> _WHAT YOU ARE ASKED TO DO_
Look through the material below and show every line with the word "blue".

*** Opening MATERIAL PROVIDED ***

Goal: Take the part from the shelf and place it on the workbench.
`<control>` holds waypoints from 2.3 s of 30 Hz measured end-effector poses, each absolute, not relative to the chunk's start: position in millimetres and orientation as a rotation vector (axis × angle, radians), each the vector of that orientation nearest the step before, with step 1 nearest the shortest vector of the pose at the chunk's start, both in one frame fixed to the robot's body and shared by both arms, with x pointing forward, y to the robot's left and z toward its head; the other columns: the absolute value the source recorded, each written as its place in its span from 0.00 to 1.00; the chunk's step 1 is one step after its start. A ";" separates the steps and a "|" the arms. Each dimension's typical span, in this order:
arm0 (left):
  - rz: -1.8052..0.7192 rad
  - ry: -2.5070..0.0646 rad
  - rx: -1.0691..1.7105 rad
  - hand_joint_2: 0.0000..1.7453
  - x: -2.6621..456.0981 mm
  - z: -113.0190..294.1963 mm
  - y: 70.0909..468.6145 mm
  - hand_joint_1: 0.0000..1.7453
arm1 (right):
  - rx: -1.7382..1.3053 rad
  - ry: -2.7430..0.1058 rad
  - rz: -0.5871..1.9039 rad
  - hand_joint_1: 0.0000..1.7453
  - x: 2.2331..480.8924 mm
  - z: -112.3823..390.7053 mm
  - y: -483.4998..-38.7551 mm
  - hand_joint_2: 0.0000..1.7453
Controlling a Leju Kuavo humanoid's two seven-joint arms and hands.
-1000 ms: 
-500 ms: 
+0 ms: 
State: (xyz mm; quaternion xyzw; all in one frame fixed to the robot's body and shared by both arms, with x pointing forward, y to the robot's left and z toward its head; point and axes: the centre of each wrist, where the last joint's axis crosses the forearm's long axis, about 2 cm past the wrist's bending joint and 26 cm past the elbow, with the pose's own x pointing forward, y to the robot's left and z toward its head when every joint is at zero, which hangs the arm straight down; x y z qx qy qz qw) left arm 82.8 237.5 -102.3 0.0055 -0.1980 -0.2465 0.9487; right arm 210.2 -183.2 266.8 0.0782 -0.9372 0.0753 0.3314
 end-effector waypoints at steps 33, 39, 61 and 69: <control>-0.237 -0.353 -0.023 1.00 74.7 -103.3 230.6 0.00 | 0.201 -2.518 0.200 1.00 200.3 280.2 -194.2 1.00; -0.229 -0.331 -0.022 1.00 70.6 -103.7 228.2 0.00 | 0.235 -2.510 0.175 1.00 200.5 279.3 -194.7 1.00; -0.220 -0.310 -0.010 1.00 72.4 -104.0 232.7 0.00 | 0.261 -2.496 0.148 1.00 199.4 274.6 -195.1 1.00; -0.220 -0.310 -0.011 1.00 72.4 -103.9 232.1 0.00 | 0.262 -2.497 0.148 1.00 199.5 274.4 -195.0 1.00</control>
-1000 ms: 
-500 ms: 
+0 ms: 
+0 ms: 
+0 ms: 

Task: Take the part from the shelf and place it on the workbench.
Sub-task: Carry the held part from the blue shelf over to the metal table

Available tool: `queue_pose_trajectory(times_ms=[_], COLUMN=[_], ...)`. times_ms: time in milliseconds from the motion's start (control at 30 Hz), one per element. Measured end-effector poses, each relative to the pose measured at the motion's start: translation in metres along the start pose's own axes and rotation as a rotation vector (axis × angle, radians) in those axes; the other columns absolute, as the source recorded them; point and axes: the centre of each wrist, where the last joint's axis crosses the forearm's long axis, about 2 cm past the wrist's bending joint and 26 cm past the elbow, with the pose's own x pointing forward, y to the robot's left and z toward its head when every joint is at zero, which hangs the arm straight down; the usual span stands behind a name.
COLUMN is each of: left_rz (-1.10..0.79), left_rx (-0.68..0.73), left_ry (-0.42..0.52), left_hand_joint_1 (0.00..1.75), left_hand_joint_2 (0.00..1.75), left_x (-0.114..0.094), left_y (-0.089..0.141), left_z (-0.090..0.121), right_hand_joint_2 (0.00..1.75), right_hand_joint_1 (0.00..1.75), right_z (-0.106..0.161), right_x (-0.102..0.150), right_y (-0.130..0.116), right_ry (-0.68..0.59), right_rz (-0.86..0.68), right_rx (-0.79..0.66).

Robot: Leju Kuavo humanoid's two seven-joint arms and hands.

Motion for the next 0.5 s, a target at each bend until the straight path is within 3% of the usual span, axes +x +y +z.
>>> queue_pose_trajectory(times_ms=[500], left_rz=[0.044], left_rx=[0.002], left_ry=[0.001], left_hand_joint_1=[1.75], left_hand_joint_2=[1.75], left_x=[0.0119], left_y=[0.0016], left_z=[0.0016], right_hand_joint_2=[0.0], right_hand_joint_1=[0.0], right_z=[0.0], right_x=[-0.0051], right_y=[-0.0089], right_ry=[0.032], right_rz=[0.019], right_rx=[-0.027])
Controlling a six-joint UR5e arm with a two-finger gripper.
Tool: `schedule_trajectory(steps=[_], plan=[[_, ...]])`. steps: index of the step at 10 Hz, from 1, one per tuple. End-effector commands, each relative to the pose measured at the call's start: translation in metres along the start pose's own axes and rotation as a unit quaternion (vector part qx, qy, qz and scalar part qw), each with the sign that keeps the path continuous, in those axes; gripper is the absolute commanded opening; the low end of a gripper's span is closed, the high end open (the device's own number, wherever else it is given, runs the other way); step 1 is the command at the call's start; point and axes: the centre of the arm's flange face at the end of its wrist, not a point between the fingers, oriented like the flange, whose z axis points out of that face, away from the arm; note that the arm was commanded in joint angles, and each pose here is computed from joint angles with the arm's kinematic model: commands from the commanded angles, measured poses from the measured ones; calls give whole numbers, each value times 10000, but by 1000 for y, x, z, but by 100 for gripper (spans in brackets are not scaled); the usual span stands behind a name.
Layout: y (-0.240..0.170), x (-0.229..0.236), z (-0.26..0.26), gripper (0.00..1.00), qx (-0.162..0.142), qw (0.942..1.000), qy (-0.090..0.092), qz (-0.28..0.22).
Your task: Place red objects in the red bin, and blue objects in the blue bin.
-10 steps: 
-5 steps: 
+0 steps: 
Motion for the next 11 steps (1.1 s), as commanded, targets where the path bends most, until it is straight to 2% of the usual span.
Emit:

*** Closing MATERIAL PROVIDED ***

> _ANSWER SECTION_
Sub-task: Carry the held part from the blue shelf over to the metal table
Your task: Place red objects in the red bin, and blue objects in the blue bin.

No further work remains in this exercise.